Your instructions :: Only lines that contain the word "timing" belong in the answer; copy them from the records below.

Dataset records ::
* * *

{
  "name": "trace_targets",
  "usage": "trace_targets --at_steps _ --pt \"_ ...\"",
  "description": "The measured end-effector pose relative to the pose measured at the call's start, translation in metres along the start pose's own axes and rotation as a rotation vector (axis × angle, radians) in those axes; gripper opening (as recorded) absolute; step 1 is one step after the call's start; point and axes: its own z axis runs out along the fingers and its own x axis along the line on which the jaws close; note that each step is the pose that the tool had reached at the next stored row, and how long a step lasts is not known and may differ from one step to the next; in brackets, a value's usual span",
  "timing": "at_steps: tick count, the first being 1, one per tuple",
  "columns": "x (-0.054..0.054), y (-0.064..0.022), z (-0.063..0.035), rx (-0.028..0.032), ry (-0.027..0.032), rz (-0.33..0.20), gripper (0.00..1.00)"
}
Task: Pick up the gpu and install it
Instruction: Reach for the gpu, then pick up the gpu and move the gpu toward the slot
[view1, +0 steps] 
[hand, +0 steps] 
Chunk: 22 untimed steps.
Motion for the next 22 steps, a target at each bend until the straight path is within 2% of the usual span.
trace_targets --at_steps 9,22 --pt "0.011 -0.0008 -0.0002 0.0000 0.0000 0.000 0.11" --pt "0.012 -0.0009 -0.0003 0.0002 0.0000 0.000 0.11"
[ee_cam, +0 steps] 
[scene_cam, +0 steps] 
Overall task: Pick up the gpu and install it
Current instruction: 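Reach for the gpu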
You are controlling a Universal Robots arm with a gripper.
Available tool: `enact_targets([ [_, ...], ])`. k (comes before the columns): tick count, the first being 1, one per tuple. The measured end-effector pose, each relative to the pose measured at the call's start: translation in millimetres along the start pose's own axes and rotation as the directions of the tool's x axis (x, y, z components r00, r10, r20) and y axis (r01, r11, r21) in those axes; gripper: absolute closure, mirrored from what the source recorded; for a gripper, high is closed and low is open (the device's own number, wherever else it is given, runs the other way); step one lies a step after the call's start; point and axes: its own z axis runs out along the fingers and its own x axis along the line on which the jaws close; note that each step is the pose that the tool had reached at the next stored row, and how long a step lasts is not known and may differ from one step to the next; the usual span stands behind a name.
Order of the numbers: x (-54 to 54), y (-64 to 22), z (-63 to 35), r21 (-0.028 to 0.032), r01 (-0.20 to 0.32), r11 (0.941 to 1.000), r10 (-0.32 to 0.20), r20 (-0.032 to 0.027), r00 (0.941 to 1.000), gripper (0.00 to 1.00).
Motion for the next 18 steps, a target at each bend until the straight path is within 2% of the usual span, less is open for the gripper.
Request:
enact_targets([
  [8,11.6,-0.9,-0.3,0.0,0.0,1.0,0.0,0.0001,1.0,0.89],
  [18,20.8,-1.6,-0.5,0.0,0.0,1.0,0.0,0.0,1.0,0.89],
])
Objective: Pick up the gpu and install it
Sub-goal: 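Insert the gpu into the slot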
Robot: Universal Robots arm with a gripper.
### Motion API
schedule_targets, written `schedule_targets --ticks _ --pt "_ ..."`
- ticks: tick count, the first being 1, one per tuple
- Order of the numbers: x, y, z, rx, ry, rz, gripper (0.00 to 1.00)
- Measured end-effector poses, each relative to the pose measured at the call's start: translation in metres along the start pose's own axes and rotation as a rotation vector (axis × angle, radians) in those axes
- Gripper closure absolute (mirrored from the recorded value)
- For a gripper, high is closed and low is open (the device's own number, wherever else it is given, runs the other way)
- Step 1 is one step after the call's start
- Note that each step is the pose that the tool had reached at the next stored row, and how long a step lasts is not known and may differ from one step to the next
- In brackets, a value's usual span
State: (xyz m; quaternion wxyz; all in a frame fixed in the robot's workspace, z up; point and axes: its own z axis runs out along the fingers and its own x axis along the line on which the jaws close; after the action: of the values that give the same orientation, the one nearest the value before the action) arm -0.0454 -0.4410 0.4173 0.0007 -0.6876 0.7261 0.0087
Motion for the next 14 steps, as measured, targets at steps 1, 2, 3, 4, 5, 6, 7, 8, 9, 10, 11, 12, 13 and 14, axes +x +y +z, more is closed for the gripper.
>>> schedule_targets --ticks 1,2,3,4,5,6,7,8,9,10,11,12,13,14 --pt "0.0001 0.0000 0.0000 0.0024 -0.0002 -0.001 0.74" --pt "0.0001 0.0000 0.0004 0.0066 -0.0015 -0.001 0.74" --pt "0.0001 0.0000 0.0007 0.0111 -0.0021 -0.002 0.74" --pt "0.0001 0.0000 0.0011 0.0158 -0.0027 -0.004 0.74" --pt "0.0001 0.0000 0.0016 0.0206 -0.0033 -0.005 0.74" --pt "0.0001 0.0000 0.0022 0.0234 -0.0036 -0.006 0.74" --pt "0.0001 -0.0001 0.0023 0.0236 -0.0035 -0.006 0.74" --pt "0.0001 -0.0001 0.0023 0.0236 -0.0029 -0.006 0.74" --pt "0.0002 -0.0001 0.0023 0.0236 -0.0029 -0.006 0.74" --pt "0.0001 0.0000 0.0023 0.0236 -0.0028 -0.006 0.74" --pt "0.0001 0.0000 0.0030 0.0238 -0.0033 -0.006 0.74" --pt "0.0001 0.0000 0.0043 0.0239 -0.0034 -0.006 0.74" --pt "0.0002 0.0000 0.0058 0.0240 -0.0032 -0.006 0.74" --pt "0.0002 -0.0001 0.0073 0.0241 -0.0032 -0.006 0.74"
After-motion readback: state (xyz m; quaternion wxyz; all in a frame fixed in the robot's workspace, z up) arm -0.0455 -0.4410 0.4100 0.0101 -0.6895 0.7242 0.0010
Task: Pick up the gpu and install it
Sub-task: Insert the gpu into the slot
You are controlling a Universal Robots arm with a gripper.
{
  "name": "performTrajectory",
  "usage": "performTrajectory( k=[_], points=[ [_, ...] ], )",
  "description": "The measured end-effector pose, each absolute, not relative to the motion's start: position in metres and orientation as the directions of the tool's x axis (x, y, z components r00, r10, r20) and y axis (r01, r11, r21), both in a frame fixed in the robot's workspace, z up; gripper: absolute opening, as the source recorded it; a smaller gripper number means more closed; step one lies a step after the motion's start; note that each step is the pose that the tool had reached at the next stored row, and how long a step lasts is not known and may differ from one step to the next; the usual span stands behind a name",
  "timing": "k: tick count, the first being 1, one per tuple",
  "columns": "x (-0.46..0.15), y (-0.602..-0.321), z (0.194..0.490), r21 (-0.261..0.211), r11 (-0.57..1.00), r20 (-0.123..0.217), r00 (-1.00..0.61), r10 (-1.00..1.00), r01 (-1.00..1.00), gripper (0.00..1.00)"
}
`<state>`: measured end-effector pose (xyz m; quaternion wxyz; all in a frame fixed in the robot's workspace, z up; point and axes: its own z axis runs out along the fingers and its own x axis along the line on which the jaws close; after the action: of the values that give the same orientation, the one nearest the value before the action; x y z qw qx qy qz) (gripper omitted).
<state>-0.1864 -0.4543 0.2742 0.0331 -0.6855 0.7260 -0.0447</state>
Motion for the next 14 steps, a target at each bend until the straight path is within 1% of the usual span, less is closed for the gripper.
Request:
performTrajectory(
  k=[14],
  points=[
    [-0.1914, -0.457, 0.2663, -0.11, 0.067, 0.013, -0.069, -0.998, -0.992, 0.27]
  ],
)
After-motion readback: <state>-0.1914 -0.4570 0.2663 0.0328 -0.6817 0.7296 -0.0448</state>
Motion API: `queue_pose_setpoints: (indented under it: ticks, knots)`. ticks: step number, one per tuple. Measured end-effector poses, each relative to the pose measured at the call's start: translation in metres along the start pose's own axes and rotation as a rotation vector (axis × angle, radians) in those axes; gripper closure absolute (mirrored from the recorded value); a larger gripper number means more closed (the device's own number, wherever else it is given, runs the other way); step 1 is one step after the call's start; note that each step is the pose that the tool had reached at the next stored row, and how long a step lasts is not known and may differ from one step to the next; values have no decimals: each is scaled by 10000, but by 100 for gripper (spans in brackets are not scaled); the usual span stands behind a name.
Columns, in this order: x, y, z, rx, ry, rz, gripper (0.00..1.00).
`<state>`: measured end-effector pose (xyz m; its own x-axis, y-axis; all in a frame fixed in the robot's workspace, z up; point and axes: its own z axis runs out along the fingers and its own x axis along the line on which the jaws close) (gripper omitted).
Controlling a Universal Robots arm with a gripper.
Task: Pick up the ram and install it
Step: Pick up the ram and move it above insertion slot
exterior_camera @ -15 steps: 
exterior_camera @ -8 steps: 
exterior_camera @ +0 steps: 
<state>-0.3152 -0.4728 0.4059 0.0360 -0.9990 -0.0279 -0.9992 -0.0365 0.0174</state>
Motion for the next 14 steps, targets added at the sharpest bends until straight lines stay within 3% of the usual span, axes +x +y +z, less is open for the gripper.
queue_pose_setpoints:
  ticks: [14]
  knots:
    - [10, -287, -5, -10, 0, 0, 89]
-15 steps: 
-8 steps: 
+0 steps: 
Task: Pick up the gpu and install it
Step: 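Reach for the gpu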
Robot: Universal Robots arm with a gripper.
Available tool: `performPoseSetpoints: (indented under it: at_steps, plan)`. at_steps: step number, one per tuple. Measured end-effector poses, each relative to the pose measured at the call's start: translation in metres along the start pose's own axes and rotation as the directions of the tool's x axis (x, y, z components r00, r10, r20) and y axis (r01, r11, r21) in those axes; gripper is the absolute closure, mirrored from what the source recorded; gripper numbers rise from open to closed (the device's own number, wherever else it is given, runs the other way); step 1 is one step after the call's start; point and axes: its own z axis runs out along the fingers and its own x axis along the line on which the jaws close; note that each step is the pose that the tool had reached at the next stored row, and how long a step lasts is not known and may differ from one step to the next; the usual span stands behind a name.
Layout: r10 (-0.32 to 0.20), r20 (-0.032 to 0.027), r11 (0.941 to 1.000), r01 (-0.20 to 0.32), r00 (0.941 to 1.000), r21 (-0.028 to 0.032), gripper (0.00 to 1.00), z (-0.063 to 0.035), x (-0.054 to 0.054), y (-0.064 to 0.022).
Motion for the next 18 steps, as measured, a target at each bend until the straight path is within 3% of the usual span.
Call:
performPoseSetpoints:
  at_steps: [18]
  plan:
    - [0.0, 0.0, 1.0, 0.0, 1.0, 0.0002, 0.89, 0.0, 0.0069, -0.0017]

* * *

Output of the exercise ::
  "timing": "at_steps: tick count, the first being 1, one per tuple",
  "timing": "k: tick count, the first being 1, one per tuple",

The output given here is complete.